Jon Meacham wrote a less provocative piece than its title for the magazine he edits on “The End of Christian America.” Reactions have been mixed even if it is hard to argue either with the data that prompted the article or Meacham’s Augustinian conclusion:
The columnist Cal Thomas was an early figure in the Moral Majority who came to see the Christian American movement as fatally flawed in theological terms. “No country can be truly ‘Christian’,” Thomas says. “Only people can. God is above all nations, and, in fact, Isaiah says that ‘All nations are to him a drop in the bucket and less than nothing’.” Thinking back across the decades, Thomas recalls the hope—and the failure. “We were going through organizing like-minded people to ‘return’ America to a time of greater morality. Of course, this was to be done through politicians who had a difficult time imposing morality on themselves!”
Two years ago in the epages of Ordained Servant, T. David Gordon reached a similar conclusion, and he didn’t need to quote a columnist:
Indeed, if there is any real evidence of the decline of Christianity in the West, the evidence resides precisely in the eagerness of so many professing Christians to employ the state to advance the Christian religion.
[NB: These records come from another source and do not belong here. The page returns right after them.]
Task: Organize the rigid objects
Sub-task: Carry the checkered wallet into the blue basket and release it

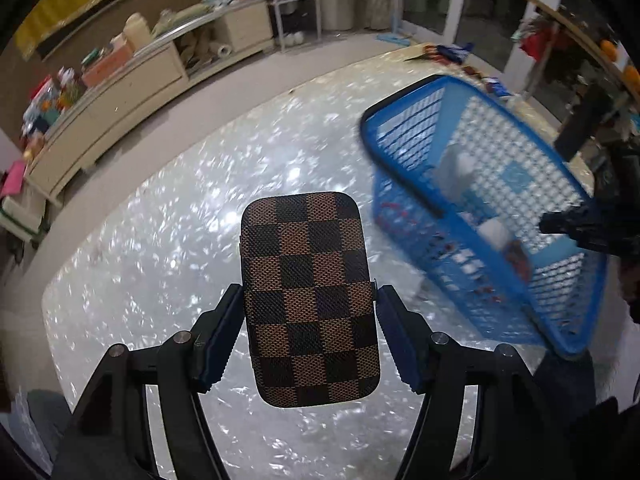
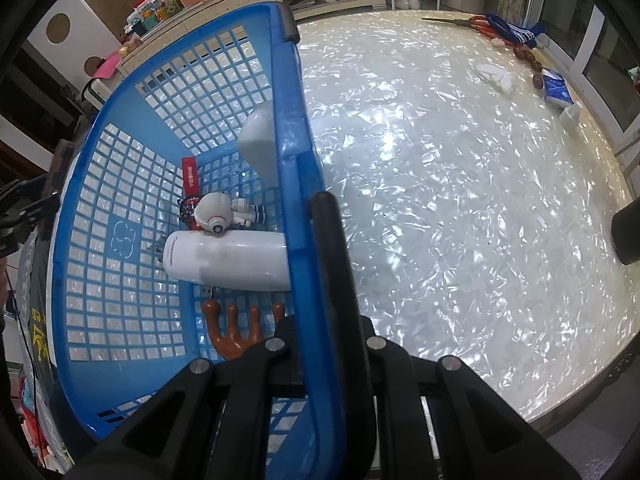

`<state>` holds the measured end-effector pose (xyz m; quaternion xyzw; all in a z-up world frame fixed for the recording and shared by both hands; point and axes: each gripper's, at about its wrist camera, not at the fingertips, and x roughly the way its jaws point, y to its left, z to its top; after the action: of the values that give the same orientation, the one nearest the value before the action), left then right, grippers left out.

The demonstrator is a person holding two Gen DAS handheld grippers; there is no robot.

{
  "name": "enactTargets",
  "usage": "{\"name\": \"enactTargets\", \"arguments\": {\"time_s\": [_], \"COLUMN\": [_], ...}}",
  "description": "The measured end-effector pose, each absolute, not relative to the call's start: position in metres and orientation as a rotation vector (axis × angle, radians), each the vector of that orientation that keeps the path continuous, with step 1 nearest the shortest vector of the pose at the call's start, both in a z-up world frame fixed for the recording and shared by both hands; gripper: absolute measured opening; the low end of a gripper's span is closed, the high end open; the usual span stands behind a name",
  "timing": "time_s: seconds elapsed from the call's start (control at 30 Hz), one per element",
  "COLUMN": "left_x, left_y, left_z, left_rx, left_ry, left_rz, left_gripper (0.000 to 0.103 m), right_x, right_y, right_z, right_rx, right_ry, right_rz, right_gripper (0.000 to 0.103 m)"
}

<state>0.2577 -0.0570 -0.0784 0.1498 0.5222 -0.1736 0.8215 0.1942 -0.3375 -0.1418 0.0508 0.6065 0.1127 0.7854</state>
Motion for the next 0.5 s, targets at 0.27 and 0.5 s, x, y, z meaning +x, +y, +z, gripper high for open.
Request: {"name": "enactTargets", "arguments": {"time_s": [0.27, 0.5], "left_x": [0.236, 0.235], "left_y": [-0.103, -0.158], "left_z": [-0.047, -0.046], "left_rx": [0.409, 0.481], "left_ry": [1.020, 0.981], "left_rz": [-0.495, -0.613], "left_gripper": [0.071, 0.071], "right_x": [0.194, 0.194], "right_y": [-0.338, -0.339], "right_z": [-0.142, -0.141], "right_rx": [0.114, 0.123], "right_ry": [1.307, 1.303], "right_rz": [0.248, 0.251], "right_gripper": [0.010, 0.010]}}
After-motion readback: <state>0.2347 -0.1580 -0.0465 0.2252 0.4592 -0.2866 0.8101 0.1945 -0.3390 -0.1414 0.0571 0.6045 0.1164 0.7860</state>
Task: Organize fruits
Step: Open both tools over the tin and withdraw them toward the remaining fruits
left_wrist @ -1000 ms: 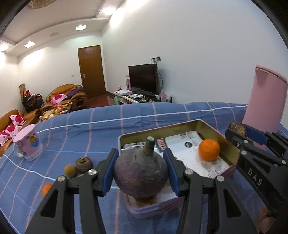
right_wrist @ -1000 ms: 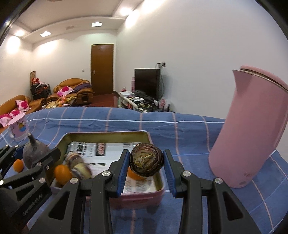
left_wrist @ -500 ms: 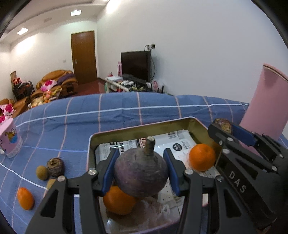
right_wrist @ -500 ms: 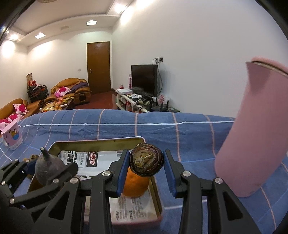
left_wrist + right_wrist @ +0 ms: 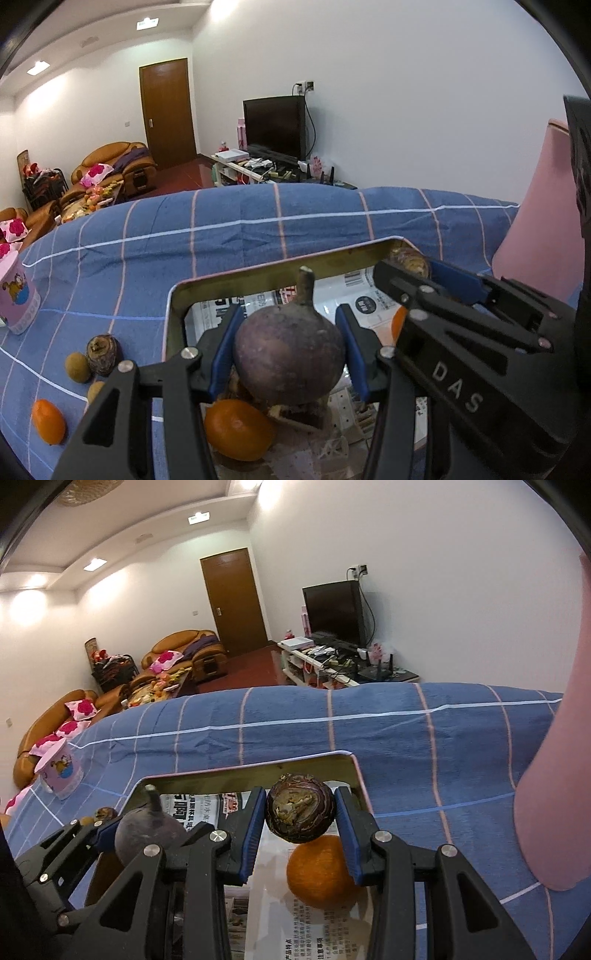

That is, if Ellul’s theory is right, the evidence of the decline of Christianity resides not in the presence of other religions (including secularism) in our culture, but in the Judge Moores, the hand-wringing over “under God” in the pledge of allegiance, and the whining about the “war on Christmas.” If professing Christians believe our religion is advanced by the power of the state rather than by the power of the Spirit, by coercion rather than by example and moral suasion, then perhaps Christianity is indeed in decline. If we can no longer say, with the apostle Paul, “the weapons of our warfare are not fleshly,” then perhaps Christianity is indeed in significant decline. If we believe we need Christian presidents, legislators, and judges in order for our faith to advance, then we ourselves no longer believe in Christianity, and it has declined. Christianity does not rise or fall on the basis of governmental activity; it rises or falls on the basis of true ecclesiastical activity. What Christianity needs is competent ministers, not Christian judges, legislators, or executive officers.
Sometimes when the church is really the church she even beats journalists to the real story.